- _EXERCISE OBJECTIVE_:
Where a picture appears, omit it; repeat everything else in the records exactly.
---+---
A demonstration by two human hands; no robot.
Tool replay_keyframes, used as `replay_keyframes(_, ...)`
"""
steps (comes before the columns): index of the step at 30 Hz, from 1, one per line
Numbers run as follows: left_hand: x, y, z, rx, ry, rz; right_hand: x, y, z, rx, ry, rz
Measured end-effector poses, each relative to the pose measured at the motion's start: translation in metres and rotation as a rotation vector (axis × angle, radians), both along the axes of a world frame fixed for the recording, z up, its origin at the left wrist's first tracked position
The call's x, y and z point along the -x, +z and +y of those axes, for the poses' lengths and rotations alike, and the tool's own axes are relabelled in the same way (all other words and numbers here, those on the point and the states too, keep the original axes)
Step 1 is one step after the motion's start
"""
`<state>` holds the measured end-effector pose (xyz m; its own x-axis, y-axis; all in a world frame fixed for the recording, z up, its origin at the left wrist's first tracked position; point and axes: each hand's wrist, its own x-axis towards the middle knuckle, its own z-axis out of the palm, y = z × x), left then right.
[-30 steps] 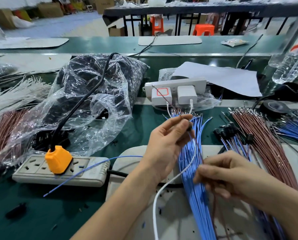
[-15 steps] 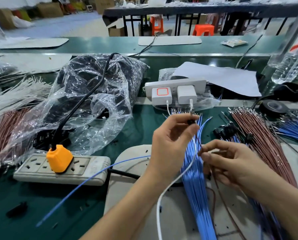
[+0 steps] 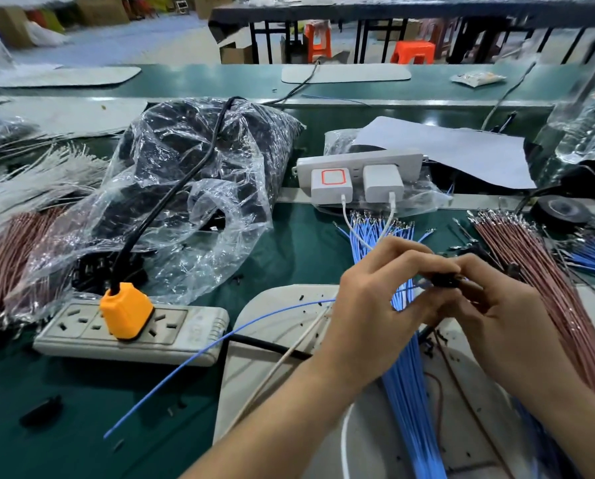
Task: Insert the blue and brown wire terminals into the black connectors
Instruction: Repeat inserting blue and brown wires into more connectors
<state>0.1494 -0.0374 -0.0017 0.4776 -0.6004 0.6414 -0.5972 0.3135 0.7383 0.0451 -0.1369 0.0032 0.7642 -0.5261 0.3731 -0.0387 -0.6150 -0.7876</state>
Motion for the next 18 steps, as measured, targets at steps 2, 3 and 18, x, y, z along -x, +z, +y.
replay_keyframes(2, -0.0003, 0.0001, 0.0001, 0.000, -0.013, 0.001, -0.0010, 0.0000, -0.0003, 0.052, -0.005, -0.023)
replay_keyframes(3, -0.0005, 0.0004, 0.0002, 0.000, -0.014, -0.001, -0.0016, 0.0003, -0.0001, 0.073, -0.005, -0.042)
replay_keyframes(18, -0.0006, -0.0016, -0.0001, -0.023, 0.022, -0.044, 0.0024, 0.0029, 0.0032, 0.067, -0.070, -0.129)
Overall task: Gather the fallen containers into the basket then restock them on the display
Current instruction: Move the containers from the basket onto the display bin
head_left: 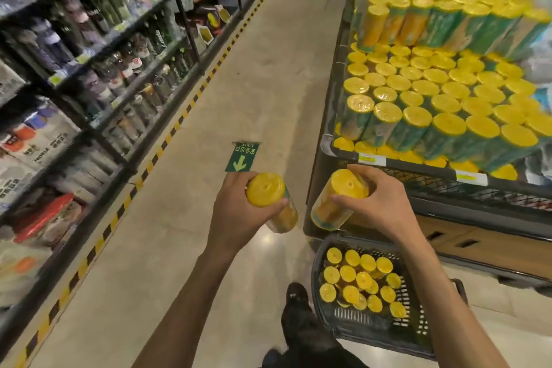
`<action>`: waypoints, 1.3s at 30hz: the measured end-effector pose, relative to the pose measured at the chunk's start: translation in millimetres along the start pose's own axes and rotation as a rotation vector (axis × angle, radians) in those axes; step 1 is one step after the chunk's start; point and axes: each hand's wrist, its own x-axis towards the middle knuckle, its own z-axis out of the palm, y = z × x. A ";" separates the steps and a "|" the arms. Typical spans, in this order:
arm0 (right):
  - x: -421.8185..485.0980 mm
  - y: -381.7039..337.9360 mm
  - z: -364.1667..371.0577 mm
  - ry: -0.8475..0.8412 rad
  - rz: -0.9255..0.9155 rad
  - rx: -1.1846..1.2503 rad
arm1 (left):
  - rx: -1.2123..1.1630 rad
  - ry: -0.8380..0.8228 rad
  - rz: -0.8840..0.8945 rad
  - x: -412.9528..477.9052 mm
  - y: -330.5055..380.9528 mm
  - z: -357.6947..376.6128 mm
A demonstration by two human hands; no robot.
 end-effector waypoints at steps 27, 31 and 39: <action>306.5 19.2 -129.5 0.215 0.185 -0.294 | 0.159 -0.483 0.543 401.1 128.3 173.1; 347.4 23.0 -146.0 0.213 0.232 -0.368 | 0.197 -0.571 0.623 456.6 151.7 202.7; 420.0 17.2 -183.9 0.150 0.242 -0.504 | 0.305 -0.677 0.745 538.1 192.5 250.9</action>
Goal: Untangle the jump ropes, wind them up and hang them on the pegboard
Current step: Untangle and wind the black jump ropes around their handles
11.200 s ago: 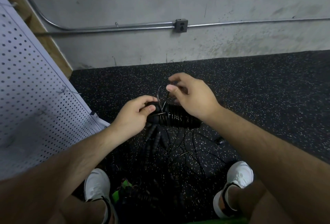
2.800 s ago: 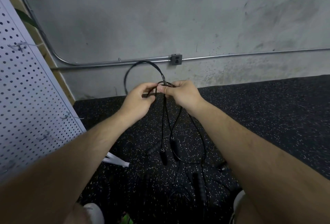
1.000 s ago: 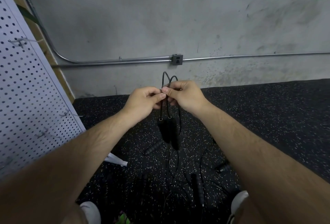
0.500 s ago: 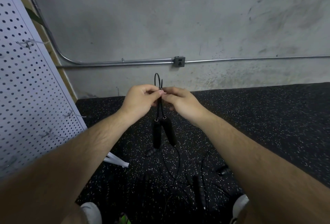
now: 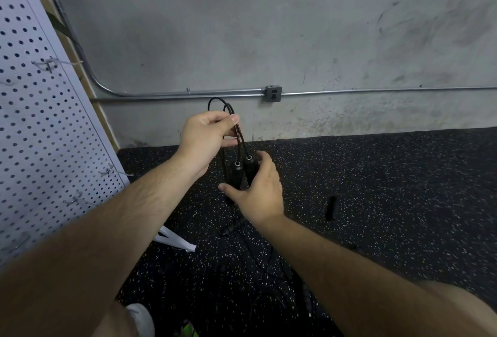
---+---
- _THE COMPLETED TASK_:
A demonstration by two human hands; no robot.
Tool replay_keyframes, used as `replay_keyframes(_, ...)`
"""
steps (comes before the columns): index of the step at 30 Hz, from 1, one per line
Numbers run as follows: left_hand: x, y, z, rx, ry, rz; right_hand: x, y, z, rx, ry, rz
Measured end-effector poses, each relative to the pose measured at the motion's start: translation in metres and rotation as a rotation vector (axis × angle, radians), both along the axes of a world frame fixed for the recording, z up, its origin at the left wrist's first tracked position
The call's x, y and z point along the -x, +z and +y of those axes, for the poses' lengths and rotations alike, and the tool's own axes are relabelled in the same way (all other words and numbers here, those on the point and the states too, keep the original axes)
Step 1 is one step after the motion's start
"""
`<state>` holds the measured end-effector pose (xyz m; its own x-axis, y-axis; all in a world frame fixed for the recording, z up, its origin at the left wrist's first tracked position; point and axes: each hand's wrist, its own x-axis towards the middle knuckle, its own z-axis out of the palm, y = z × x), left then right.
[-30 steps] 
[-15 steps] 
[+0 steps] 
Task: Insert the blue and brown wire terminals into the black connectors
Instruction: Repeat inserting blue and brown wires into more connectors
<state>0.1494 -0.0374 -0.0017 0.4776 -0.6004 0.6414 -0.5972 0.3135 0.7383 0.0451 -0.1369 0.0032 0.7642 -0.5261 0.3731 -0.0387 -0.6150 -0.7876</state>
Motion for the next 18 steps, as measured, targets at steps 2, 3 and 18, x, y, z along -x, +z, +y.
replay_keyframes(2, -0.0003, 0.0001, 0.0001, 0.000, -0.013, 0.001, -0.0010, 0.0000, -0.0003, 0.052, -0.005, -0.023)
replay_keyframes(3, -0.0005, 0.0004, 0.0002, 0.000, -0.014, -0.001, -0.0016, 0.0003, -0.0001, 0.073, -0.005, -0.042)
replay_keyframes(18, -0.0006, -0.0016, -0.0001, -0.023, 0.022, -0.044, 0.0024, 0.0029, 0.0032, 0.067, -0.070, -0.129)
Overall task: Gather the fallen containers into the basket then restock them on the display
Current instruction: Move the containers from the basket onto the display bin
head_left: 
`<action>`: waypoints, 1.3s at 30hz: the measured end-effector pose, relative to the pose measured at the chunk's start: translation in millimetres along the start pose's own axes and rotation as a rotation vector (axis × angle, radians) in those axes; step 1 is one step after the chunk's start; point and axes: each hand's wrist, its own x-axis towards the middle knuckle, its own z-axis out of the palm, y = z × x. A ";" separates the steps and a "|" the arms. Typical spans, in this order:
arm0 (right):
  - x: -421.8185..485.0980 mm
  - y: -381.7039..337.9360 mm
  - z: -364.1667..371.0577 mm
  - ry: -0.8475..0.8412 rad
  - rz: -0.9255..0.9155 rad
  - rx: -1.1846..1.2503 rad
arm1 (left):
  - rx: -1.2123..1.1630 rad
  - ry: -0.8380..0.8228 rad
  - rz: -0.8840..0.8945 rad
  - x: -412.9528..477.9052 mm
  - y: -330.5055..380.9528 mm
  - z: -357.6947..376.6128 mm
A demonstration by two human hands; no robot.
 end-effector waypoints at steps 27, 31 and 39: <action>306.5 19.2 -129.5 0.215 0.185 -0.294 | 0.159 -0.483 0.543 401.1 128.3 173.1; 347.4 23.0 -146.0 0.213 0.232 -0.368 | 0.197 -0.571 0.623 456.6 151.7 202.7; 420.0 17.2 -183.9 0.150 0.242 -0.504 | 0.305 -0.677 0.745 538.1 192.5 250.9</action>
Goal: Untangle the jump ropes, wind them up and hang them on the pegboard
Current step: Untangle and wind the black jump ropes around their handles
11.200 s ago: 
2.800 s ago: 
1.000 s ago: 
0.500 s ago: 
now: 

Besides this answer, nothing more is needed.